日本はアジアの盟主となるため、中国の台頭を望んでいない。中国復興の大目標である台湾統一を邪魔している。防衛大綱で中国と北朝鮮を日本の脅威と明記し、六カ国協議が再開されるタイミングで経済制裁を持ち出し、中日会談から間をおかず李登輝へビザを発給したり、目的のために多くの準備を重ねてきた。

3月の全人代で「反分裂法」が審議されるが、日本はその前に一連の行動を起こした。これは中国が安保発動によるアメリカの介入を警戒し、東シナ海の状況を緊張させないという予測によるものだが、これで台湾統一への問題がまた増えた。

日本の今回の行動は、両岸(中台)が有事に"抗日"でどれほど団結できるかを、試しているとも言える。憂慮すべきは台湾外交部が「三者による平和的会談」による問題解決を持ち出したことだ。「三者会談」は「二つの中国」を認めることと同じで、日本の罠に自らかかるようなものだ。我々は「龍的伝人」(中華民族)であり、領土問題には団結し一体となって当たるべきである。既に日本は中国統一という偉大な事業に介入している。これからも日本は「必要な時期」に更に厳しい手段を繰り出すだろう。
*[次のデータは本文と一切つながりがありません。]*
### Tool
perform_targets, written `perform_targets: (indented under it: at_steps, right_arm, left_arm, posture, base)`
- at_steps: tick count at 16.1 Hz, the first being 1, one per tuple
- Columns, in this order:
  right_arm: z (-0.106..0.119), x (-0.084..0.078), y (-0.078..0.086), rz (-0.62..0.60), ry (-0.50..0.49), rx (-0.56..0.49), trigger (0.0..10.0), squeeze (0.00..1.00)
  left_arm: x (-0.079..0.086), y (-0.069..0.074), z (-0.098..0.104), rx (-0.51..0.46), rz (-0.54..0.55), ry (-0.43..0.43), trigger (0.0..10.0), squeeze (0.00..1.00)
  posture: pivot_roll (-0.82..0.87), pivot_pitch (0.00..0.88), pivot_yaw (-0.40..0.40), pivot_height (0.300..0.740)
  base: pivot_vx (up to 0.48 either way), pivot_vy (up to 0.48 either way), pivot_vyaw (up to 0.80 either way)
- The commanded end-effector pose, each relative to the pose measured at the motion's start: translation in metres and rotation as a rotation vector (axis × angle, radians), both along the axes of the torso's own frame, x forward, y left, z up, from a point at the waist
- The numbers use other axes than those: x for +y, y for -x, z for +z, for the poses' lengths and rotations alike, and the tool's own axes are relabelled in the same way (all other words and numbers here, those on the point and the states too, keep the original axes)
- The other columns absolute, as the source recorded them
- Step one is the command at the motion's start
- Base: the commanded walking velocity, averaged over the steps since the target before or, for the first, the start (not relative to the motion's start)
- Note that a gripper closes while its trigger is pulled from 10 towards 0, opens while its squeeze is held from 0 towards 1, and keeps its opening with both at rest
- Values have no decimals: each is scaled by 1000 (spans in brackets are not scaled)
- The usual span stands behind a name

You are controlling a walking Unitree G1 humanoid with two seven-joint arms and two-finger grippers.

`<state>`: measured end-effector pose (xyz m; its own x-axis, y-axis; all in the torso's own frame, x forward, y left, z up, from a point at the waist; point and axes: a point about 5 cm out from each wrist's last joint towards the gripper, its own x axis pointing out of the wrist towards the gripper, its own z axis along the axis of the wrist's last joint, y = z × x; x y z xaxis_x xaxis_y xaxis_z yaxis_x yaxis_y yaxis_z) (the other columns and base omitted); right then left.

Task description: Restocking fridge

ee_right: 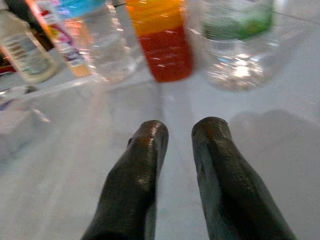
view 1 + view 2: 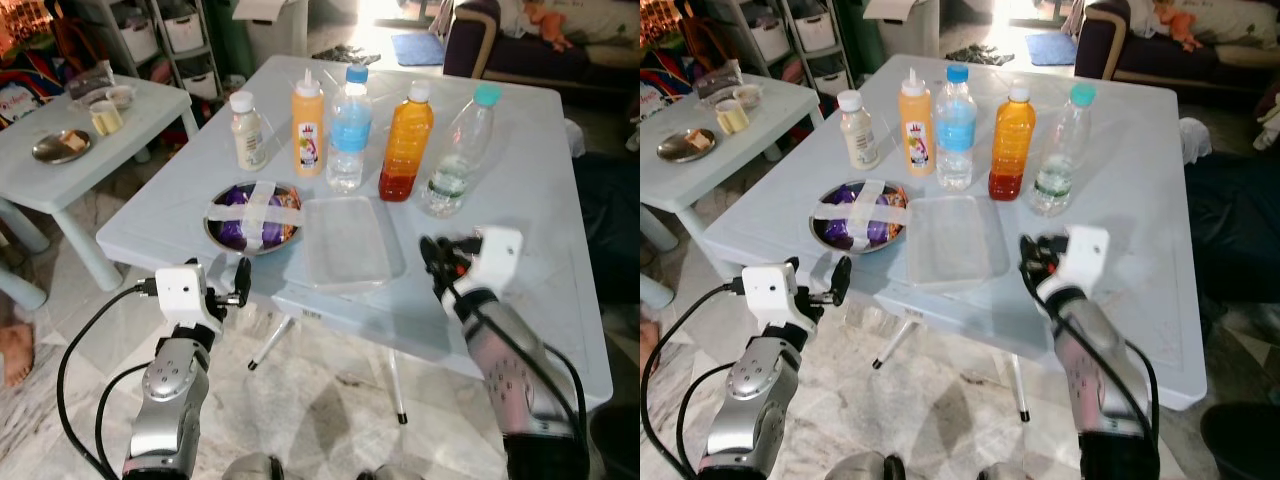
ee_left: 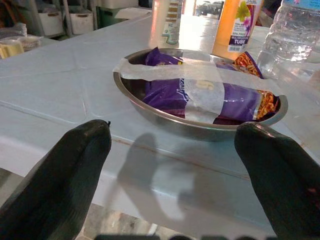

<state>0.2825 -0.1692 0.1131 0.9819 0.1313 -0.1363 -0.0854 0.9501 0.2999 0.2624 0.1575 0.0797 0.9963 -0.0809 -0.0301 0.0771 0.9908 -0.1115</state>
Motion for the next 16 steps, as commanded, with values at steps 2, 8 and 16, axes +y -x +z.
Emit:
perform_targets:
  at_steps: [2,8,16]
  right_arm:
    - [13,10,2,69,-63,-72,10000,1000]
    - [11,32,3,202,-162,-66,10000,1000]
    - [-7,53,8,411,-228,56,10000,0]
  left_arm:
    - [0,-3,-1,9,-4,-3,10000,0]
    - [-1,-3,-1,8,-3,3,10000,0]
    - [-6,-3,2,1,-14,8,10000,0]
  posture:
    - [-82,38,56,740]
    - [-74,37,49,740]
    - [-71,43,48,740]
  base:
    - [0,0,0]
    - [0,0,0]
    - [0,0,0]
「龍的伝人」、つまり龍の子孫と言うわけですが、前回でも書いたように、この国は都合がいい時だけ同胞意識を持ち出しますね。確か中国は多民族国家を標榜していたと思いますが。この論評のタイトルは「日本の狙いは台湾」、統一の危機を煽ることで、台湾問題に話題をシフトさせようとしてます。尖閣の話はどこへ行ったのでしょうか。